My best friend and I have been looking into RE for some time now. Her dad is actually a builder/contractor/RE investor. He has shared knowledge with us, but doesn't really have time to "hold our hands". She will be coming into a six figure inheritance this week and wants to use it to to some rehabs together. My question is how would we go about doing this as partners? Should we have an LLC as her father does? How would this work? She will be the finance dept. of our operation and my fiance and I will be doing the rehabbing(he is a handyman/carpenter plus has extensive knowledge of plumbing and electical). Any advice would be greatly appreciated.
Thanks in Advance
We do not recommend partnership.
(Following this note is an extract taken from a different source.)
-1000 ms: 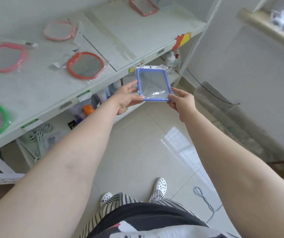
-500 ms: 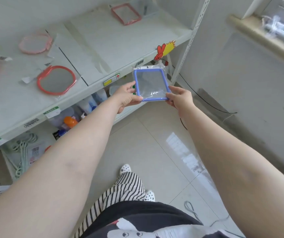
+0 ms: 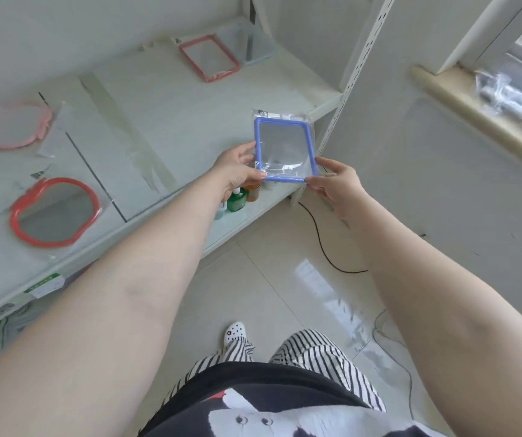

Create two distinct companies. If your friend mismanages the funding, your reputation, friendship, future marriage, and credit may be at risk. Instead, control your own destiny and work separately yet distinct with one another on the deals. Develop a strategy above the financing benchmark and determine how to leverage other peoples money (OPM) without burning through your established chunk. Secondly, become creative with seller financing, subject to, or pre-foreclosure opportunities.
The was a short list, but you should be as creative as possible, start with small chunks then move to the larger deals. Study from a real estate guru and feel comfortable and confident before making big mistakes. Lastly, have fun because attitude is EVERYTHING!
Eric & Rosa
[addsig]
Laney,
Good luck in Louisville, I can't wait to get back there and give you a little competition. Haha. I am working with a partner right now and so far so good, however, keep it separate. Try to keep it as fair as possible and if one of you burns the other figure out how to deal with it but going into an LLC together wouldn't be the best idea. I disagree with a lot of people on this site about using OPM. If I had my own money I would definitly avoid the paperwork hassle and use my own. You also get to keep all the profit and you are not as worried about holding cost and interest rates, not to mention if you use a hard money lender you will be looking at outragous points (on average). Best of luck to you hope I helped some.